The Council noted the government’s request for a UN electoral observer mission before, during and after the 2015 elections in Burundi and requested the UN Secretary-General 'to establish such a mission to follow and report on the electoral process in Burundi immediately at the end of BNUB’s mandate'.
It asked Ban to prepare BNUB's transition and the transfer of appropriate responsibilities to the UN country team by 31 December, and urged it and its component agencies to scale up their activities and programming during the transition.
It also called on the government to foster inclusive elections in 2015 by improving dialogue between all national actors and ensuring space for all political parties, including from the extra-parliamentary opposition, safeguard human rights and prevent abuses, particularly reported extrajudicial killings.
Others are mistreatment of detainees and torture, restrictions on civil liberties and harassment, intimidation and violence committed by youth groups.
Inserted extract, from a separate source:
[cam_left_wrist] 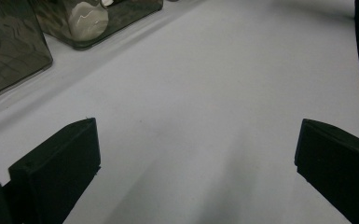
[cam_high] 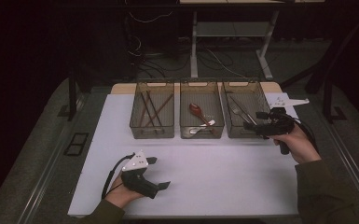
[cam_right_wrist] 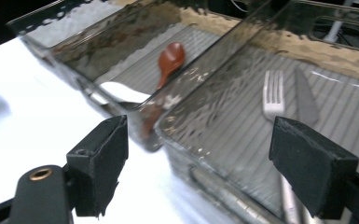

The Council urged the government to ensure freedom of the press, expression, association and assembly in the run up to the elections, and fight impunity by ensuring impartial investigations and reinforcing the protection of victims, witnesses and their families.
BNUB was set up in 2006 following a ceasefire between the government and the last remaining rebel force to support peace consolidation, democratic governance, disarmament and reform of the security sector.
It replaced the UN Operation in Burundi (ONUB), a peacekeeping mission which at its peak had nearly 6,000 military personnel.
Burundi is often cited as a success story in UN efforts to consolidate peace in countries that have been ravaged by conflict and was the first, along with Sierra Leone, to be put on the agenda of the UN Peacebuilding Commission (PBC) when it was set up in 2006, to prevent post-conflict nations from relapsing into bloodshed.
But, in his latest report to the Council, Ban stressed that President Pierre Nkurunziza's request that BNUB be drawn down within six months as of 15 February, so that Burundi can take fuller ownership of its political process, poses 'a difficult dilemma, given the continuing need for a UN's political presence whose functions cannot be entirely covered by the UN country team'.
Recommending a full year's extension, he also noted Burundi's 'substantial progress and overcoming formidable challenges since the end of the civil war'.
The UN chief, however, warned that such gains were far from irreversible as the country prepares for presidential elections in 2015, describing it as 'a litmus test' for long-term stability.
A UN strategic assessment conducted from September to December found that the political scene remains deeply polarized, with the government using its dominance in parliament to enact laws infringing on political and civil rights, contributing to a shrinking of political space, while the opposition threatens to take steps to confront the government.